──────── Data to process ────────

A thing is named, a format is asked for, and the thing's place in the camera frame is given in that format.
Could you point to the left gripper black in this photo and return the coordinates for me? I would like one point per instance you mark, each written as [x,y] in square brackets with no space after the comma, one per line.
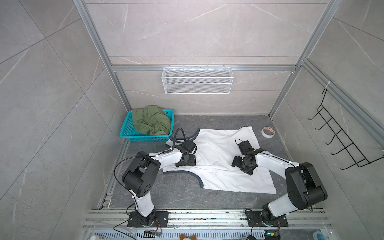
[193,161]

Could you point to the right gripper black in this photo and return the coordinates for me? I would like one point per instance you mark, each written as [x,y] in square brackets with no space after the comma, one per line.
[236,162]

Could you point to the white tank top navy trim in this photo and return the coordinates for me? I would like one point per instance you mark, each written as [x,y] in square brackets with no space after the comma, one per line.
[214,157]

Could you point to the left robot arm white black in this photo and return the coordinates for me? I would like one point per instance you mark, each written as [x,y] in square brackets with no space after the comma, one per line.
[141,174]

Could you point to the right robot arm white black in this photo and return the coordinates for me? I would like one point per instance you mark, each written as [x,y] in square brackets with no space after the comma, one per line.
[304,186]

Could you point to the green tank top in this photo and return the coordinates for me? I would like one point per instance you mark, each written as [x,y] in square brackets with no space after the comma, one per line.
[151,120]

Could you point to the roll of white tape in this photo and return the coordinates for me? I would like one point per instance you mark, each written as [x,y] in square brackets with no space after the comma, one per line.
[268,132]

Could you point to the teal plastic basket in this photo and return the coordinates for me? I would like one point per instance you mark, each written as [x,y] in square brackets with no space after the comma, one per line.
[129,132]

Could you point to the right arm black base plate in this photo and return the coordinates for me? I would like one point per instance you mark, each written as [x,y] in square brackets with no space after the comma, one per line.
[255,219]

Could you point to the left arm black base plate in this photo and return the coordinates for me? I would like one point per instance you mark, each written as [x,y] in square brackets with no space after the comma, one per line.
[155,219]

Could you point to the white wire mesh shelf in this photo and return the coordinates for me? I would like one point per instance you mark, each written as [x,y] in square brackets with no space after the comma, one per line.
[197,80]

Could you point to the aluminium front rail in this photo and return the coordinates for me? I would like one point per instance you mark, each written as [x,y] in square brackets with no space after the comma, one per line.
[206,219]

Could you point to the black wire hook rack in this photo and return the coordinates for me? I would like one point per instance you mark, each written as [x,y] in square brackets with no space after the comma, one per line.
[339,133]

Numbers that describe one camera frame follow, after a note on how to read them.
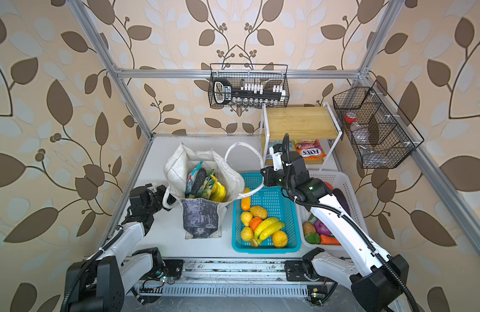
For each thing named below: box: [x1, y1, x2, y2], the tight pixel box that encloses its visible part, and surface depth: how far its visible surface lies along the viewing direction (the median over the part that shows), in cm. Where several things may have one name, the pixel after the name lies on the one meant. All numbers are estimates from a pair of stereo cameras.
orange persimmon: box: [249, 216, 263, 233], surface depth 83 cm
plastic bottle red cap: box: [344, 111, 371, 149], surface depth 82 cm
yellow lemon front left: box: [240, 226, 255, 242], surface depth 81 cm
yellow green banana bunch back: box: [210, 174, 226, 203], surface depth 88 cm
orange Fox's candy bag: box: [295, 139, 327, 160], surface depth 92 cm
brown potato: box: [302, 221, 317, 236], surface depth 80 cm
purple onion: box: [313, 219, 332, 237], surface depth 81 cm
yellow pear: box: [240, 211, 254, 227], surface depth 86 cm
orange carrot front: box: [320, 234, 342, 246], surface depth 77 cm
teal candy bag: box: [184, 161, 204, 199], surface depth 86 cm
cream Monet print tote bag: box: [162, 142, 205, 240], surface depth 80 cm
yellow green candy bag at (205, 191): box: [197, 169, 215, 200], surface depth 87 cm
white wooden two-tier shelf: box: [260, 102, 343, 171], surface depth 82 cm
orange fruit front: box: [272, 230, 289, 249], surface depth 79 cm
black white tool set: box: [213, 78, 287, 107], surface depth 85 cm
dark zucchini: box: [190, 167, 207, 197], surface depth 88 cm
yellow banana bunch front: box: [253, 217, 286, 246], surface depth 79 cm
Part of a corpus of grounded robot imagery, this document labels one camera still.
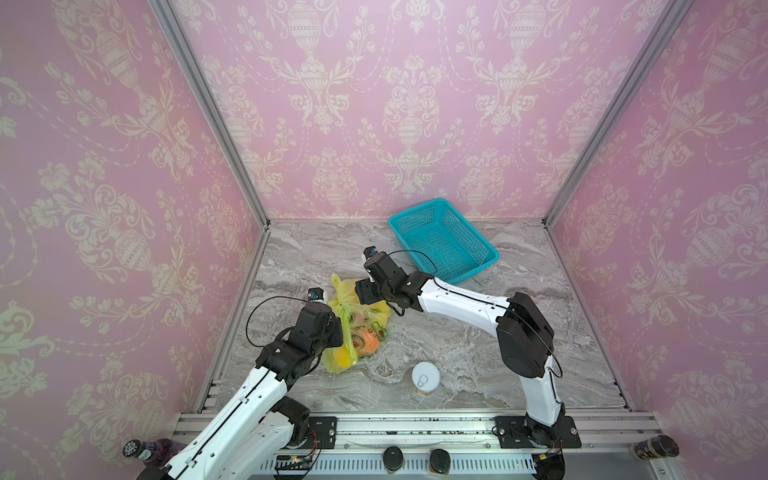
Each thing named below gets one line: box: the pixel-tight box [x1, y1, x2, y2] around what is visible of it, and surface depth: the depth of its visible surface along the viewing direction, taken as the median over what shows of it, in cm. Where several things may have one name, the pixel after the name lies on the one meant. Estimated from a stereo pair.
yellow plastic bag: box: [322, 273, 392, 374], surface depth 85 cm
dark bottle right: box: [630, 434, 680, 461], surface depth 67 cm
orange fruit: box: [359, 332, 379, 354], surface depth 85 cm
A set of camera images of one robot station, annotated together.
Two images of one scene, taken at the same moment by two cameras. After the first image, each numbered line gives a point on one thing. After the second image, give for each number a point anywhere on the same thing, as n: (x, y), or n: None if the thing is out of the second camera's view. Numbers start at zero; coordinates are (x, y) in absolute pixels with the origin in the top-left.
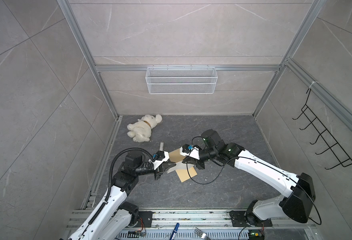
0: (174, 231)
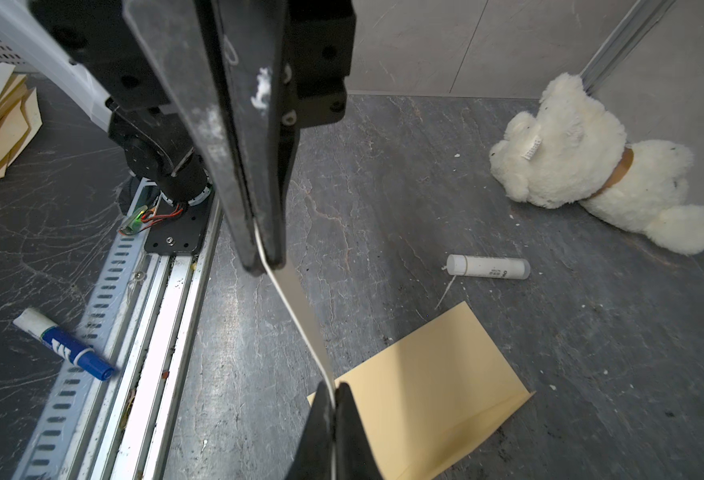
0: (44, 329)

────────

• **Task requirements**
Find and copy every line in the entries above where the string "fruit" occurs.

• **Reply to the exercise**
orange fruit front: box: [272, 230, 289, 249], surface depth 79 cm
orange fruit: box: [359, 332, 379, 354], surface depth 85 cm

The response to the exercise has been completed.